Thoughts on Compute Cluster Managers edit
Let’s talk about compute clusters, and the management thereof, technologies that we’re snappily calling compute cluster managers…
I’m assuming we’re all happy with database and application clusters - persistent processes running across a set of machines that co-ordinate with each other to serve requests and do work. The keyword here being persistent - you install the software on all the nodes, configure everything up, start it and it runs (hopefully forever).

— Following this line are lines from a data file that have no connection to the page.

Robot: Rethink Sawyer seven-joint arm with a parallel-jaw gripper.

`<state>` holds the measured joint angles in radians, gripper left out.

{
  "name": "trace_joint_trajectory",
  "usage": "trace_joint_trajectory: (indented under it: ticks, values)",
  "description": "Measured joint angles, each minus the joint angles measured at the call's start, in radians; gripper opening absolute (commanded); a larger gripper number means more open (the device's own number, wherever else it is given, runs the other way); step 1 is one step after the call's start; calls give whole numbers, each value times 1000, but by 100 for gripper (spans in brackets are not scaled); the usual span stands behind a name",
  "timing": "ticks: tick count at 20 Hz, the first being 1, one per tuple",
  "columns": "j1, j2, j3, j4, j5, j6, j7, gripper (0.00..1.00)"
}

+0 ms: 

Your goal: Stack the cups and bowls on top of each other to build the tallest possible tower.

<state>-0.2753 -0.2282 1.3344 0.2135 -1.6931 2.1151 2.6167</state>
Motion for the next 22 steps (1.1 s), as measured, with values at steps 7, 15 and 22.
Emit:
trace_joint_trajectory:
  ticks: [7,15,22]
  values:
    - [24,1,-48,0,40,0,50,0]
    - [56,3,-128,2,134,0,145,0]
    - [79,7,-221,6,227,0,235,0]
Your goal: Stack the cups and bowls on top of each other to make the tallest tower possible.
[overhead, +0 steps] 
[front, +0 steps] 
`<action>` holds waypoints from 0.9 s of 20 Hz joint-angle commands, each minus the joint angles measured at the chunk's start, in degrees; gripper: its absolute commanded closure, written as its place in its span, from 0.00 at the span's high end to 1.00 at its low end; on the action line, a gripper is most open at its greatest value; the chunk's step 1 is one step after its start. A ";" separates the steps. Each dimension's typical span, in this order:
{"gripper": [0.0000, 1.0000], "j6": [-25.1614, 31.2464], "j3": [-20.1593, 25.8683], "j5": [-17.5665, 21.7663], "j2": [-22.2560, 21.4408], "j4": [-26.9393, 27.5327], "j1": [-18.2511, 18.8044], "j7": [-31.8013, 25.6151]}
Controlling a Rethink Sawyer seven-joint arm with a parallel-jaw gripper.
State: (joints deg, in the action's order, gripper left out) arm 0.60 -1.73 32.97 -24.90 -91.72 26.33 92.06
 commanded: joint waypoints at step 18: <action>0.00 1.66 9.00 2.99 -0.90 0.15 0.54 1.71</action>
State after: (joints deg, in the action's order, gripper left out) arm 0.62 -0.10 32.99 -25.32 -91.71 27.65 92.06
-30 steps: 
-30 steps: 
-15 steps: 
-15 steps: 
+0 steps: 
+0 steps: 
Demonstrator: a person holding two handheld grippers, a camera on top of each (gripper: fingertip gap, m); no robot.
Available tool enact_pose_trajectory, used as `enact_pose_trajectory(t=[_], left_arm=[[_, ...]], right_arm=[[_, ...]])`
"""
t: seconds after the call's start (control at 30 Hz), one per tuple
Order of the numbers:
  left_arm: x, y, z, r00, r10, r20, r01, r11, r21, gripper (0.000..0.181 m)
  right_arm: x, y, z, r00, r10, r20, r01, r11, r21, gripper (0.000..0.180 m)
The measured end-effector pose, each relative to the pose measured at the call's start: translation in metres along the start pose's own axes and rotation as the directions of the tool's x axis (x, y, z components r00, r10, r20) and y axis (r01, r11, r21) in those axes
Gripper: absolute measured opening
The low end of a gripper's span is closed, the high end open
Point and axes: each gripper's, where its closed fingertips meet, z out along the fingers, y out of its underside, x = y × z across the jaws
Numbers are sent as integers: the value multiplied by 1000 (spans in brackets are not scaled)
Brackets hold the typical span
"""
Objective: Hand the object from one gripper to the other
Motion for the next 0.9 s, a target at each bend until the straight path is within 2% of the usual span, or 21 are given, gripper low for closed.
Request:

Compute clusters are slightly different, in that work is not done by persistent processes, but instead by transitory jobs that start up, do some data processing work and then go away again. Some technologies implement their own clustering - Spark for example has a standalone mode with a simple cluster manager, and Hadoop 1.x MapReduce would manage it’s own distributed processing across an HDFS cluster. Of course you could run multiple technologies (or maybe even multiple jobs in the same technology) on a single cluster, however they’re going to compete for resources and if you’re being too ambitious, overwhelm your hardware.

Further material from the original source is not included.